Study material:
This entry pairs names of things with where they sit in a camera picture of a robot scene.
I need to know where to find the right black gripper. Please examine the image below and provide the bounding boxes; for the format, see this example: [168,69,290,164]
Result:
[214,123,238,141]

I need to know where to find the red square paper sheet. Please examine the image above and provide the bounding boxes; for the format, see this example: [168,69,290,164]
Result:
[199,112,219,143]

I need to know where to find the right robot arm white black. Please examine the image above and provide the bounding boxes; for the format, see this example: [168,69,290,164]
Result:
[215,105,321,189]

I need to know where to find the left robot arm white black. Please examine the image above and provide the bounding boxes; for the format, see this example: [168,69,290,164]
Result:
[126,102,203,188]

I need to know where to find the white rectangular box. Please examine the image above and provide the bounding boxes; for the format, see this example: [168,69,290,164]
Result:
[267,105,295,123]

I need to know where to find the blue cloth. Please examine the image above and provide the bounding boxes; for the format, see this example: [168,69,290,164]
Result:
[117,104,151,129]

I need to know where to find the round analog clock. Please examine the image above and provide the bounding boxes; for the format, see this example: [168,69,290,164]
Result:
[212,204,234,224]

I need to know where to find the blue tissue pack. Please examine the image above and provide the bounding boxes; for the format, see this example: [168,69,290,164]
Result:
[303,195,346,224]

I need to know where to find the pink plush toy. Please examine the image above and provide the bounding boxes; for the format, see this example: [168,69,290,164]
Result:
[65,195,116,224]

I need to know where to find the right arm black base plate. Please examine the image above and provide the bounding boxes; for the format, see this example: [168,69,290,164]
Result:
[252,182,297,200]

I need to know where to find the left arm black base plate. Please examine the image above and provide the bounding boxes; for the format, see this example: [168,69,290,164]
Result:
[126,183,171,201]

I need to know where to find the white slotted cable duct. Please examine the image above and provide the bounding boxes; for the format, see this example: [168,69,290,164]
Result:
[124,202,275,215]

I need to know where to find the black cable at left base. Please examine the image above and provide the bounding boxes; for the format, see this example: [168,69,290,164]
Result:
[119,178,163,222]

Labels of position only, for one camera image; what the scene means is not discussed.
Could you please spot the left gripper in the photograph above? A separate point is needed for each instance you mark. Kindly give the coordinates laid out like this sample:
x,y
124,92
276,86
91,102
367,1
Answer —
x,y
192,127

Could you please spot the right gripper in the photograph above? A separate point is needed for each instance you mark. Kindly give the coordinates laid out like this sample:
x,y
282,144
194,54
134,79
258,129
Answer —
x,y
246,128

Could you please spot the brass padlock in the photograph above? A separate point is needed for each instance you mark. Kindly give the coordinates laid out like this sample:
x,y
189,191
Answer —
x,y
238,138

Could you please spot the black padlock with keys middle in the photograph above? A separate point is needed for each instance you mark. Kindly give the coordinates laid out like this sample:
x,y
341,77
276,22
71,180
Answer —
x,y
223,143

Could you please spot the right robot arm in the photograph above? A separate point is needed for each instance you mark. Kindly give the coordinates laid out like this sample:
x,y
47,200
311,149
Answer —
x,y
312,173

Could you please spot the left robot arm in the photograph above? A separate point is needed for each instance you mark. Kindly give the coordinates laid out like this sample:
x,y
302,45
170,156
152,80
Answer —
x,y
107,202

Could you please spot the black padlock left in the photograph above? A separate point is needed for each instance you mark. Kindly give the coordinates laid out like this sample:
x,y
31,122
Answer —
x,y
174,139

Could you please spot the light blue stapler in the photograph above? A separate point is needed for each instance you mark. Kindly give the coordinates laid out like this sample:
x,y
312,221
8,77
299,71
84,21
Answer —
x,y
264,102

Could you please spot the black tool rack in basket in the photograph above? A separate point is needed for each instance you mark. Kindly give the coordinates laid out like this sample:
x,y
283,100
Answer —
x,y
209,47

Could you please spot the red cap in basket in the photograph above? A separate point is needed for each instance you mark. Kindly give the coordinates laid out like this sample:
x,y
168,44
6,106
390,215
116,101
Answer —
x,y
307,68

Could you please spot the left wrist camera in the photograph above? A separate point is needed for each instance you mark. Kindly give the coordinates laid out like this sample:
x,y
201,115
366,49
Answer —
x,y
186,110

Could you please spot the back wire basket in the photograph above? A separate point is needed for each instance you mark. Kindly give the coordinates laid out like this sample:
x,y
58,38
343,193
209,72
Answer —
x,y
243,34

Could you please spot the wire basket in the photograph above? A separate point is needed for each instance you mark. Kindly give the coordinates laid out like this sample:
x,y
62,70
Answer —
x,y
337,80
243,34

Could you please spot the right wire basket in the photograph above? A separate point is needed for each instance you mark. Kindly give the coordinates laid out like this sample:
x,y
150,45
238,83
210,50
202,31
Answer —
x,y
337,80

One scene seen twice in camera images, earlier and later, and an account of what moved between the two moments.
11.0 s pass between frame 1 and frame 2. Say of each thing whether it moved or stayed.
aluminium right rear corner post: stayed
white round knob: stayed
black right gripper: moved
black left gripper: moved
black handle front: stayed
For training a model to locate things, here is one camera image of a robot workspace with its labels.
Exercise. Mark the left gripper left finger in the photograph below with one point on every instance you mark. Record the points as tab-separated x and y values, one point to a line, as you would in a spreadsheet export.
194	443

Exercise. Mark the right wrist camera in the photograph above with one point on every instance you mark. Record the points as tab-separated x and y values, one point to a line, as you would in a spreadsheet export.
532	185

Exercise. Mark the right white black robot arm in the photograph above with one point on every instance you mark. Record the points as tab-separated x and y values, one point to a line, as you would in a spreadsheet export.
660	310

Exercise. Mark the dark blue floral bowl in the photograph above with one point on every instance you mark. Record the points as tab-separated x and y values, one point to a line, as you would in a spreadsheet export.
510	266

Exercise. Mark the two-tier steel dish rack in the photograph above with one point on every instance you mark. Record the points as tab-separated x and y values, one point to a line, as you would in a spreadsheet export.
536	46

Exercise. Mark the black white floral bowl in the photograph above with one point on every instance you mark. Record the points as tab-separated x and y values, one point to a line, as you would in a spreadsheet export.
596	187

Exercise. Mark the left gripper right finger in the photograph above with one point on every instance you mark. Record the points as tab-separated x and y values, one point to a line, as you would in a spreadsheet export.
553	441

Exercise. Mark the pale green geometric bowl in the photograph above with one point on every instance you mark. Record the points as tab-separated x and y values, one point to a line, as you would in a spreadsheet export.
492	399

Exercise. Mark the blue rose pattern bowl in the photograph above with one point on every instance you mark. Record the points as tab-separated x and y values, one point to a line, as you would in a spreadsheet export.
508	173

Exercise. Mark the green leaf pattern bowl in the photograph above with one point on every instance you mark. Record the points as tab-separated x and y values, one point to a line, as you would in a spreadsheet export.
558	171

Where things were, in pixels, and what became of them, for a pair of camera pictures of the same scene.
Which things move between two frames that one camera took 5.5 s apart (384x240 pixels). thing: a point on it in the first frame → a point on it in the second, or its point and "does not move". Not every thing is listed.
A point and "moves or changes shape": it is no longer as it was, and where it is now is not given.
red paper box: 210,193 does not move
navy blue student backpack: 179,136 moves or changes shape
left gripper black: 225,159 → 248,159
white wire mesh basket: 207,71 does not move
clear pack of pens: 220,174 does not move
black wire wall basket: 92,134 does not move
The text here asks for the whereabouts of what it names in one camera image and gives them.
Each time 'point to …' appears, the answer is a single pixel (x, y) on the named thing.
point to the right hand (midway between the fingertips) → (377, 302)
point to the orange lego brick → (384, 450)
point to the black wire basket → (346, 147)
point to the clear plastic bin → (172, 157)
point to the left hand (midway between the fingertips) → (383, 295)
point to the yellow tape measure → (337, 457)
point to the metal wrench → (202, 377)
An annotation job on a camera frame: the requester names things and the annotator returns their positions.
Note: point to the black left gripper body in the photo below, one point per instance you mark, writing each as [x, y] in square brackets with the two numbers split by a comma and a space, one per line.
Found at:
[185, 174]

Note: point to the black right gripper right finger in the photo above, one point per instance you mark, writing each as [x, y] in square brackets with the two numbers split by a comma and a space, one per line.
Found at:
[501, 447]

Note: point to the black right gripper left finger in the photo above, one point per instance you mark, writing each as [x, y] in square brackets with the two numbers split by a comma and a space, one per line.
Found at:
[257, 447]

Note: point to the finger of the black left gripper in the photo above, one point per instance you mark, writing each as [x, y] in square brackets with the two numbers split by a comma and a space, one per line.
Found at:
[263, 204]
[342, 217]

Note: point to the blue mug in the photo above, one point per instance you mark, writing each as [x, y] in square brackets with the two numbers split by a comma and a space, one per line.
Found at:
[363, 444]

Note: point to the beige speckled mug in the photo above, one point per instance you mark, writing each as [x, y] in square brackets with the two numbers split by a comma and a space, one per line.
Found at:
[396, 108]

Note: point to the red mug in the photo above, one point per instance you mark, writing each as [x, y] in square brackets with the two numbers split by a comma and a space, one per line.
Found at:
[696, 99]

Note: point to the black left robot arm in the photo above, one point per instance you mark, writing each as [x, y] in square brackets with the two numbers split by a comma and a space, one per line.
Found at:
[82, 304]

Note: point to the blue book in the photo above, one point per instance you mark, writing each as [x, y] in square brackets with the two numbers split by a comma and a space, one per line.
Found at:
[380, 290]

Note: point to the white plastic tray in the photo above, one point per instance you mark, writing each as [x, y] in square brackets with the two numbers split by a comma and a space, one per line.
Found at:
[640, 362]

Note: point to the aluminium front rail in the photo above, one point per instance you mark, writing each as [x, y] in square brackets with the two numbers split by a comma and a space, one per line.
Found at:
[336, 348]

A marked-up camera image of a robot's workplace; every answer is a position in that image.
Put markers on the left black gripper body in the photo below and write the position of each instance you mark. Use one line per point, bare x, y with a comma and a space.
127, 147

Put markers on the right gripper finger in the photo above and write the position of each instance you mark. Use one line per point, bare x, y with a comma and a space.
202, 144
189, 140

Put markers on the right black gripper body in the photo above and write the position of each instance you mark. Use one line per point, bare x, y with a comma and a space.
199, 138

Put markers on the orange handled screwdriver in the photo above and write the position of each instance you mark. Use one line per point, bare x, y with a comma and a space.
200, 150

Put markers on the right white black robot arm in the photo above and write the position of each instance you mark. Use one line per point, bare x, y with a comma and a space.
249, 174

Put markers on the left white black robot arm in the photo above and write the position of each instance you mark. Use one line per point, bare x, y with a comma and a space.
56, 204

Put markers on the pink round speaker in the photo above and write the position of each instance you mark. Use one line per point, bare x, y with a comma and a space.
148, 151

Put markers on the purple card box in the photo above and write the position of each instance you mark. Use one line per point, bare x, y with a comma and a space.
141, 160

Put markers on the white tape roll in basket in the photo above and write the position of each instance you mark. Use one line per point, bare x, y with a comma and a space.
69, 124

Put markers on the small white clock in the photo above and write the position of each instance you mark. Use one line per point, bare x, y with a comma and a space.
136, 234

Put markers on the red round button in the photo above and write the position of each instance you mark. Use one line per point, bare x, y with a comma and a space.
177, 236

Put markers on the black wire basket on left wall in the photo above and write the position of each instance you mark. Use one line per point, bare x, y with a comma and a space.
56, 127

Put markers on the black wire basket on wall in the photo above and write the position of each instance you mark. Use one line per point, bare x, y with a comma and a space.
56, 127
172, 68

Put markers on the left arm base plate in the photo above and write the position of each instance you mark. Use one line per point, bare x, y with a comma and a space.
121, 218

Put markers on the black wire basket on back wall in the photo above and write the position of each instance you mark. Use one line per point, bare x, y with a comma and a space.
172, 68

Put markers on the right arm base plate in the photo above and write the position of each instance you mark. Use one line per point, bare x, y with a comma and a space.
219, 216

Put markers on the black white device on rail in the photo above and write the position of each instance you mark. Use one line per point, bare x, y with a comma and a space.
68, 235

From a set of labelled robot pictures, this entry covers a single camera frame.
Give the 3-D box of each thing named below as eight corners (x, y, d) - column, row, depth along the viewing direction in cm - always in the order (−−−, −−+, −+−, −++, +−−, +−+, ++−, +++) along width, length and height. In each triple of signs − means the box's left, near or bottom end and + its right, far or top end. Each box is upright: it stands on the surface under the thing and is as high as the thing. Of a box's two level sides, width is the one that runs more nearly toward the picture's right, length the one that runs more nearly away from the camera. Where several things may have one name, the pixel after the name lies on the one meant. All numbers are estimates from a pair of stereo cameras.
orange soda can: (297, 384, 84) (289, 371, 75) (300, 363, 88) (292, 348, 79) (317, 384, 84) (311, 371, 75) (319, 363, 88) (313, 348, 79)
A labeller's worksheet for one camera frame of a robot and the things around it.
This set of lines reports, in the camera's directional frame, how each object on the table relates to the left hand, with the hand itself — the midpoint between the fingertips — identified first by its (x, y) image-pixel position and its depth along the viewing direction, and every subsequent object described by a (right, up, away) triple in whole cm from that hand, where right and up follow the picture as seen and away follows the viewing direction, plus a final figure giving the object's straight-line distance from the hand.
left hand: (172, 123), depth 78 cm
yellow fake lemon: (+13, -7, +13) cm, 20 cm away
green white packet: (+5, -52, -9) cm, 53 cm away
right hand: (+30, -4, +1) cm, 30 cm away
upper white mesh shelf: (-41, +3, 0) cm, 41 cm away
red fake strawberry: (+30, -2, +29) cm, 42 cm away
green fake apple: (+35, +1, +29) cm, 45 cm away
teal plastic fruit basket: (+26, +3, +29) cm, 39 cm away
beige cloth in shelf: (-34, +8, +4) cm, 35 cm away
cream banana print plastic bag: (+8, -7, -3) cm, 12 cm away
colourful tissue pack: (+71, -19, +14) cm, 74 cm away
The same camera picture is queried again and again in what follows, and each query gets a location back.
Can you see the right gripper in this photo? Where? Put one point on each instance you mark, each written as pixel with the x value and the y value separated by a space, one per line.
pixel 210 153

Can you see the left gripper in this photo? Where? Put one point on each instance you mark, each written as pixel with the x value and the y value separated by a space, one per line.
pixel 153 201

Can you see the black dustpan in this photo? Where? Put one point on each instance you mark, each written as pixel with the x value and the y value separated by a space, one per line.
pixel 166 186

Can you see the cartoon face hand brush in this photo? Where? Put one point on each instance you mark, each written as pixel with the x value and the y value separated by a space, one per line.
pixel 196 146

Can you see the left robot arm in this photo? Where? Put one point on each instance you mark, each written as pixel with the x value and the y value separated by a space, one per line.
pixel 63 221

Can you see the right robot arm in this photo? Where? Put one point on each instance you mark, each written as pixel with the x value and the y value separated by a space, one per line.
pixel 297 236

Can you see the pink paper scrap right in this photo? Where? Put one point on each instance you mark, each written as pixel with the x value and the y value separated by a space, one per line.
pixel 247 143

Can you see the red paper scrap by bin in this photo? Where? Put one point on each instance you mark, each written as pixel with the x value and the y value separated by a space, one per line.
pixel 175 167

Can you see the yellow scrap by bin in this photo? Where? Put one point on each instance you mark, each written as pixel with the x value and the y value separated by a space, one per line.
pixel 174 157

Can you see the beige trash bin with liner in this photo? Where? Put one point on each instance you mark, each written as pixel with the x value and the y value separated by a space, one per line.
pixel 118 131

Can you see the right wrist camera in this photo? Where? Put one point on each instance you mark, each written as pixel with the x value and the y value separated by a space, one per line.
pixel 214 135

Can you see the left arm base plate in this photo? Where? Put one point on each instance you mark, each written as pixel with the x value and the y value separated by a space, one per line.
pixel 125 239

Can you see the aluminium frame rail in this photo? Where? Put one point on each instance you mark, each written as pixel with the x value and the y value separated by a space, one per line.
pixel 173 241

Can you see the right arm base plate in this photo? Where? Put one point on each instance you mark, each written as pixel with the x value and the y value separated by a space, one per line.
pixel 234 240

Activity: Output the lines above exactly, but only those between the line holding "Could you please spot the light" and the line holding "For training a", inclusive.

Reply to the task:
Could you please spot the light blue stapler in the photograph above? A separate point is needed for each instance you mark. Kindly give the coordinates laid out like this sample:
x,y
312,221
8,77
299,71
84,21
Answer —
x,y
264,102

Could you please spot the black tool rack in basket in the photograph above? A separate point is needed for each instance you mark. Kindly give the coordinates laid out like this sample:
x,y
283,100
Answer —
x,y
209,47

Could you please spot the red cap in basket in the photograph above? A separate point is needed for each instance you mark. Kindly give the coordinates laid out like this sample:
x,y
168,44
6,106
390,215
116,101
Answer —
x,y
307,68

Could you please spot the left wrist camera in the photograph above? A separate point is needed for each instance you mark. Kindly give the coordinates laid out like this sample:
x,y
201,115
366,49
Answer —
x,y
186,110

Could you please spot the back wire basket in the photograph above? A separate point is needed for each instance you mark. Kindly give the coordinates laid out like this sample:
x,y
58,38
343,193
209,72
Answer —
x,y
243,34

Could you please spot the wire basket in the photograph above? A separate point is needed for each instance you mark. Kindly give the coordinates laid out like this sample:
x,y
62,70
Answer —
x,y
337,80
243,34

Could you please spot the right wire basket in the photograph above? A separate point is needed for each instance you mark. Kindly give the coordinates laid out like this sample:
x,y
150,45
238,83
210,50
202,31
Answer —
x,y
337,80

One scene seen twice in camera images, earlier and later, and an account of what moved between the two moments.
11.0 s pass between frame 1 and frame 2. Say of each thing whether it moved or stayed.
aluminium right rear corner post: stayed
white round knob: stayed
black right gripper: moved
black left gripper: moved
black handle front: stayed
For training a model to locate things, here is one camera image of a robot workspace with its labels.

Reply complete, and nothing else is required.